Elucidation of 'Cosmic Coincidence'

TL;DR

This paper proposes that the cosmic coincidence problem can be explained as a selection effect based on our typicality in the universe, predicting the ratio of dark energy to matter aligns with observations without new physics.

Contribution

It introduces a non-anthropic selection effect model explaining the cosmic coincidence and predicts the dark energy to matter density ratio distribution consistent with observations.

Findings

The universe is most likely observed when dark energy and matter densities are comparable.

The ratio of dark energy to matter follows a Beta Prime distribution with predicted range.

Predicted ratio aligns with the observed value of approximately 2.23.

Abstract

In the standard cosmological model the dark energy (DE) and nonrelativistic (NR) matter densities are observationally determined to be comparable at the present time, in spite of their greatly different evolution histories. This `cosmic coincidence' enigma -- also referred to as the `why now? problem' -- relies, by its very definition, on the implicit prior expectation for our `typicality' in the cosmic (expanding) spacetime volume. Otherwise, this conundrum does not exist in the first place. It is shown here that this apparent coincidence could be explained as a non-anthropic observational selection effect: for us to be typical observers in the comoving (static) spacetime volume, the cosmic energy budget must contain a non-vanishing DE component.
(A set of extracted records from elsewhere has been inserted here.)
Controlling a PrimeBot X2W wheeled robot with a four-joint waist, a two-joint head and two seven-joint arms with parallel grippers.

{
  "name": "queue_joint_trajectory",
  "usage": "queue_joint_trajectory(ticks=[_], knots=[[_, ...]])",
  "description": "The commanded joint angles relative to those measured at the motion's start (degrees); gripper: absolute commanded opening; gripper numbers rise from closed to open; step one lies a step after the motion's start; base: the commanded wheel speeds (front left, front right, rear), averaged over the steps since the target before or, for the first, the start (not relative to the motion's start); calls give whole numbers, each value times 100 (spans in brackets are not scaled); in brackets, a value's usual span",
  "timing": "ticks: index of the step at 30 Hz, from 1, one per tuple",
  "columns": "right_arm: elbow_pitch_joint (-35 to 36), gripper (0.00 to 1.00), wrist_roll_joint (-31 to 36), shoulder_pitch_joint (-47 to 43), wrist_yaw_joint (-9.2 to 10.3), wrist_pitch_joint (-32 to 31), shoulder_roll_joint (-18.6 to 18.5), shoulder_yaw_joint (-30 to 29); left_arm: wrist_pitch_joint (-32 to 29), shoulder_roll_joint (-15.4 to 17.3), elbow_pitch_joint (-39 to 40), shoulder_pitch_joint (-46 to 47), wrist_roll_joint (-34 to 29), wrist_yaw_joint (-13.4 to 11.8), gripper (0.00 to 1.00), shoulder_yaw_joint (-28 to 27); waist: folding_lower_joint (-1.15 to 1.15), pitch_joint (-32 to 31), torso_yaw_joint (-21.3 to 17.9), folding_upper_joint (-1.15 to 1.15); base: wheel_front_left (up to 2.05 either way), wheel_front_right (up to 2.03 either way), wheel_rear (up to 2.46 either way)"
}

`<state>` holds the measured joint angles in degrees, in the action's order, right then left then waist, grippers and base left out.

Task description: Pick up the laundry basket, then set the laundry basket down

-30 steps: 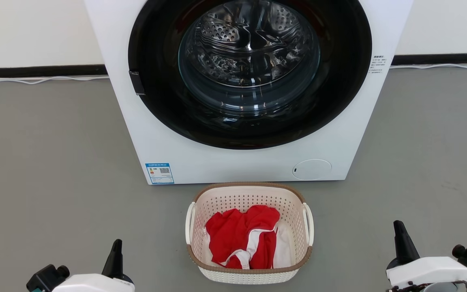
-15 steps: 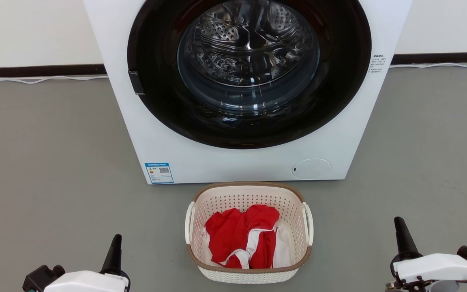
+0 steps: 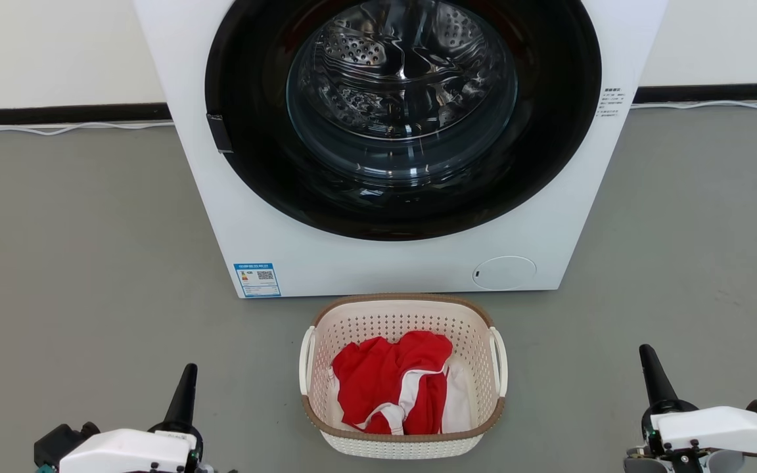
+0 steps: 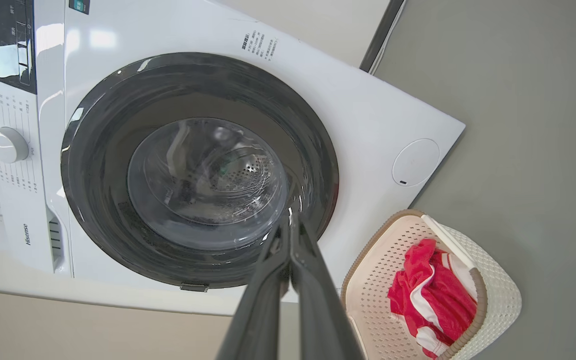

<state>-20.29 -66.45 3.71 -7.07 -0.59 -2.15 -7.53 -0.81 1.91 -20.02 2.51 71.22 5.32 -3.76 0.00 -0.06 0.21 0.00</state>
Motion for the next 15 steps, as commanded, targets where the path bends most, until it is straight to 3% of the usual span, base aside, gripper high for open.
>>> queue_joint_trajectory(ticks=[1,15], knots=[[229,0,-227,222,-32,-88,-64,83,-60,69,209,296,183,73,0,-153,0,1,-1,0,0,0,0],[412,0,-1310,234,-37,-320,-68,92,-295,82,387,330,1065,139,0,-211,0,12,-10,0,0,0,0]])
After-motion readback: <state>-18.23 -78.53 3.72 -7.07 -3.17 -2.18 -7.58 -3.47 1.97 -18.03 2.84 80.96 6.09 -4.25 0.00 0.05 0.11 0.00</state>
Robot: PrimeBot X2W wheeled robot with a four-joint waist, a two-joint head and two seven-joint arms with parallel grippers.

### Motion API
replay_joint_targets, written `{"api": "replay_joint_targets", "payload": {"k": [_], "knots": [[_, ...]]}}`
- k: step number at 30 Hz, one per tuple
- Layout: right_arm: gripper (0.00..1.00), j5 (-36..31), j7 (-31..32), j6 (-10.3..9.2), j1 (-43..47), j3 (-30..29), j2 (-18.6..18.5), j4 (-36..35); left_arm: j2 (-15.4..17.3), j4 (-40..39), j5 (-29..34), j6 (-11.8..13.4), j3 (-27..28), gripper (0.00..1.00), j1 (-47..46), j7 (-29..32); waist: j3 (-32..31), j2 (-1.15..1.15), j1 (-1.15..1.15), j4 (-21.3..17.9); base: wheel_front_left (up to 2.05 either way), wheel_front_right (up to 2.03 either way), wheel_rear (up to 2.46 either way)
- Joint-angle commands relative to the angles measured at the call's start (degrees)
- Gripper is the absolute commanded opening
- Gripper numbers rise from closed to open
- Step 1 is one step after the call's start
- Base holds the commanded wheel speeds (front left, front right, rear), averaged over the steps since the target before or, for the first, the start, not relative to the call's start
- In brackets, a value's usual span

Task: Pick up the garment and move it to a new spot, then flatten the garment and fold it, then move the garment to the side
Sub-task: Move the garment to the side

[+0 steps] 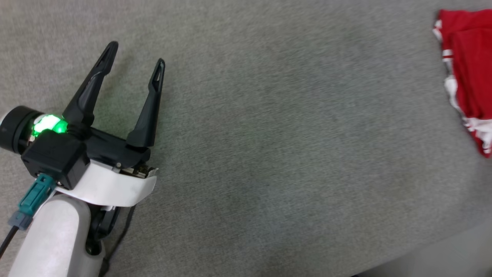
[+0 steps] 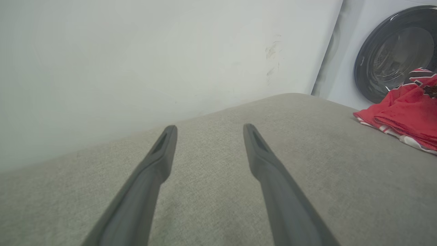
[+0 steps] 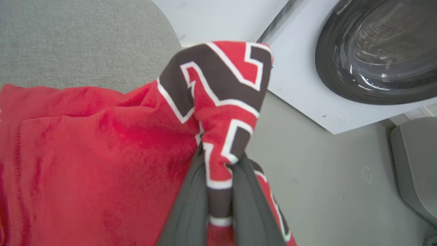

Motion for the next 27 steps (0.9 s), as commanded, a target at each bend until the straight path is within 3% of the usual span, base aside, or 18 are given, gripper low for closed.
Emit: {"api": "replay_joint_targets", "payload": {"k": [1,2,3,4,10,17,22,27], "knots": [[0.08,-2.0,-2.0,-0.04,-1.0,-1.0,0.5,0.2,0.1,-0.3,0.2,-0.2,-0.2,1.00,-1.1,-0.1,2.6,0.00,-0.01,1.5,0.00,0.00,0.00],[0.34,-3.0,-3.0,-0.04,-1.3,-2.1,1.3,0.8,0.1,-0.4,0.2,-0.3,-0.3,1.00,-1.5,-0.2,3.0,0.00,-0.01,1.8,0.00,0.00,0.00],[0.78,-4.8,-3.6,-0.04,-1.1,-3.2,1.9,1.8,0.1,-0.3,0.2,-0.3,-0.5,1.00,-1.7,-0.3,3.3,0.00,-0.01,2.1,0.00,0.00,0.00],[1.00,-5.9,-5.2,-0.04,-1.4,-4.1,2.4,2.1,0.0,-0.1,0.2,-0.4,-0.7,1.00,-2.0,-0.3,3.5,0.00,-0.01,2.3,0.00,0.00,0.00],[1.00,-11.9,-8.6,-0.04,-1.6,-9.6,5.1,5.6,-0.2,1.5,-0.1,0.0,-0.8,1.00,-2.2,-1.2,2.7,0.00,-0.01,3.0,0.00,0.00,0.00],[1.00,-15.5,-12.1,-0.04,0.9,-14.8,7.3,5.2,-1.1,4.5,-1.0,1.1,-0.5,1.00,1.0,-3.0,-3.2,0.00,-0.01,3.2,0.00,0.00,0.00],[1.00,-14.4,-14.0,-0.04,4.9,-13.2,8.2,2.3,-2.5,6.7,-1.9,2.7,-0.1,1.00,4.5,-4.4,-9.7,0.00,-0.01,4.0,0.00,0.00,0.00],[1.00,-11.9,-14.4,-0.04,13.1,-10.6,10.7,-6.1,-4.2,8.4,-2.6,5.2,0.6,1.00,9.4,-5.4,-16.7,0.00,-0.01,5.6,0.00,0.00,0.00]]}}
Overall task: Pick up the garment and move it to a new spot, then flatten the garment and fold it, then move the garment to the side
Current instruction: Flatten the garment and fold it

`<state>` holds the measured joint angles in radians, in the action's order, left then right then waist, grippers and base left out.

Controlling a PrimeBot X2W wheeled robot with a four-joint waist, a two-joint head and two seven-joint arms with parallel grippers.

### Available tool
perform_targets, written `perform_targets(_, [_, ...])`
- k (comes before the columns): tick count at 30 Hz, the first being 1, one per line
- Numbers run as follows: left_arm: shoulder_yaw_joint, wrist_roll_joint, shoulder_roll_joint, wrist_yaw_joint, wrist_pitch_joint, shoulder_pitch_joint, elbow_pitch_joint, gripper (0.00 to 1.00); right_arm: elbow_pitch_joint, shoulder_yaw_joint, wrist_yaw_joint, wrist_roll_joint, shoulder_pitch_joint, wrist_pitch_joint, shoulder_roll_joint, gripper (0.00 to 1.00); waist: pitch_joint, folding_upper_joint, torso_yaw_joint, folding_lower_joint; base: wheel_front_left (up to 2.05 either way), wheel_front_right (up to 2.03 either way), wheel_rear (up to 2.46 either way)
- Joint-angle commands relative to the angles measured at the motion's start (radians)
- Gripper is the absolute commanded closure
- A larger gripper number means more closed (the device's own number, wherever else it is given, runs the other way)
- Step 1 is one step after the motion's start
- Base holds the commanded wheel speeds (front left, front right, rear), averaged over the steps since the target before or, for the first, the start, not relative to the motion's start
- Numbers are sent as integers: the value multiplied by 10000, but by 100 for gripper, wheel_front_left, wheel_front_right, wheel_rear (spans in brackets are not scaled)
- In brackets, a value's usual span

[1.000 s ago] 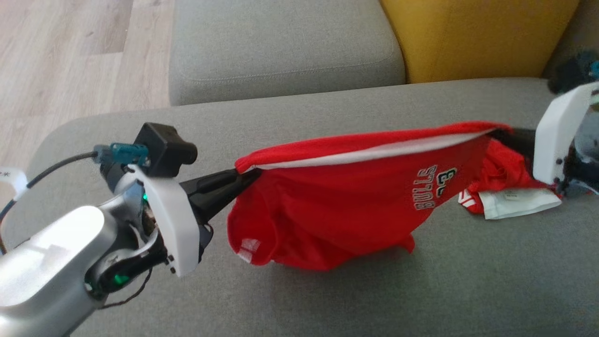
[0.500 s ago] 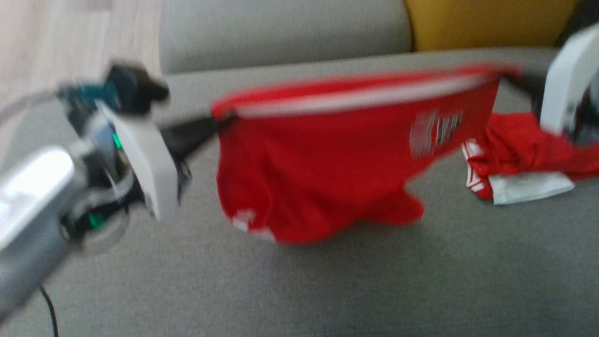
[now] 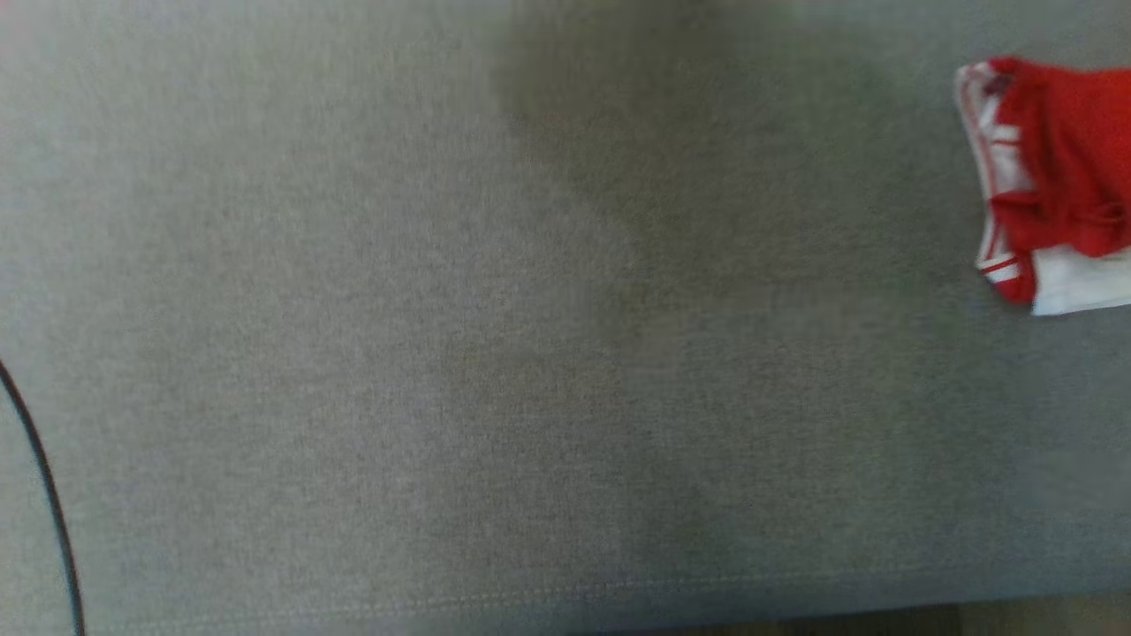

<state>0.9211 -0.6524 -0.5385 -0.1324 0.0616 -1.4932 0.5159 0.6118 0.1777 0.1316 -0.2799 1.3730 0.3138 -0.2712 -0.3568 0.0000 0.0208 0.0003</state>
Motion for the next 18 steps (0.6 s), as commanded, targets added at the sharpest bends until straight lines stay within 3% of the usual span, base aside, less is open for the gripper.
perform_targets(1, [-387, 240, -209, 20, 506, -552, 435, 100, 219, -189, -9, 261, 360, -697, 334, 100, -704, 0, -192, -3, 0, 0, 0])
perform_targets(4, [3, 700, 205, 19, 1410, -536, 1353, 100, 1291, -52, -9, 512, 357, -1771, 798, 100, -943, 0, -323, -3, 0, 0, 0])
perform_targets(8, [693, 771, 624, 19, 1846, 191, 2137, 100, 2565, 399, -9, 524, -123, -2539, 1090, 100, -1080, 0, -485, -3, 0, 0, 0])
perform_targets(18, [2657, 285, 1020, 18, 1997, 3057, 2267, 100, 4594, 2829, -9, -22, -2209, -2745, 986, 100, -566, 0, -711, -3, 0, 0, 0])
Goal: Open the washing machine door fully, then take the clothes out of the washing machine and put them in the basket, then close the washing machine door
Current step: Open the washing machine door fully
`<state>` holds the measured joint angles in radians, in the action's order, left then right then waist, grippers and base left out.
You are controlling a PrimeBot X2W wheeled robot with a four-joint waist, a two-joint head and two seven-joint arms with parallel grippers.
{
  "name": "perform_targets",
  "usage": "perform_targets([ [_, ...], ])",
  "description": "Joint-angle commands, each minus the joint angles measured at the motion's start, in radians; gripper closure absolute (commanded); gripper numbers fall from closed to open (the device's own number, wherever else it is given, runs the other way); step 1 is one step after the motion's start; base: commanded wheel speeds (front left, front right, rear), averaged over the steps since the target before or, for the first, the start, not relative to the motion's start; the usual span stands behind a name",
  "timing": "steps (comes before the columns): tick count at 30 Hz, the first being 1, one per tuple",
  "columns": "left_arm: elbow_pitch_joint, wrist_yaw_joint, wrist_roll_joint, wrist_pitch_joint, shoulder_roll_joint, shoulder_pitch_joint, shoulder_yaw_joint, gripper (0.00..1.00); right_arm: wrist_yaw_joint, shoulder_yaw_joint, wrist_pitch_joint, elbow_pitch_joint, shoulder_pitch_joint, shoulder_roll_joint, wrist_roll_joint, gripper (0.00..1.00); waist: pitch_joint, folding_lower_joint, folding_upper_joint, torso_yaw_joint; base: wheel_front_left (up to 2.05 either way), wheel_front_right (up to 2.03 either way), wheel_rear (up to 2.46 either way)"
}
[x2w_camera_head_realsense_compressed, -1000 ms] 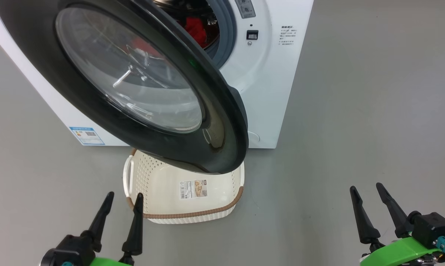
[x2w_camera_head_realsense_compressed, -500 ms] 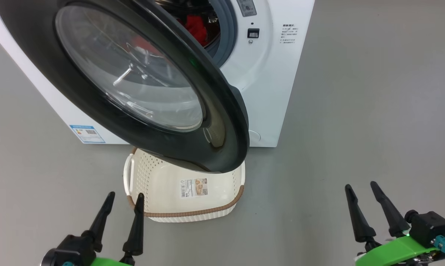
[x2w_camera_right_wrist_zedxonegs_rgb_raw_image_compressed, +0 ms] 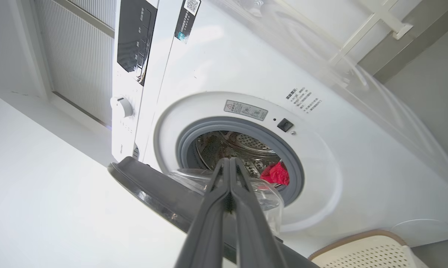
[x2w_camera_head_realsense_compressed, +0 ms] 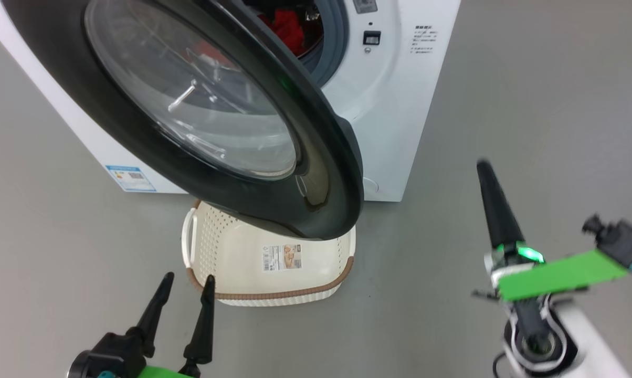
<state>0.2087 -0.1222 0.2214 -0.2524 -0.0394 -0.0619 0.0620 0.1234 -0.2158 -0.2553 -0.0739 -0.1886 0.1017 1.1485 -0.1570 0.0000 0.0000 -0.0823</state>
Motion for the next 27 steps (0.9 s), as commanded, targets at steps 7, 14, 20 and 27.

In addition, it is shown that irrespective of the cosmological initial conditions and assuming no `new physics', the Universe is most likely to be observed at a time when the conformal Hubble radius, $\mathcal{H}^{-1}$, attains a maximum. The latter takes place at the epoch when $\rho_{DE}$ and $\rho_{m}$, the energy densities of DE and NR matter, respectively, are comparable. Specifically, our presumed `typicality' along the conformal timeline, coupled to a few other plausible assumptions, implies that $R\equiv\rho_{DE}/\rho_{m}$ is `sampled' from a Beta Prime probability distribution function. A priori 68\% (95\%) confidence range for the ratio is $0.20<R<3.46$ ($0.033<R<17.20$), with an expectation value of $\bar{R}=3.5$. These are in agreement with the observationally inferred value, $R_{obs}=2.23$.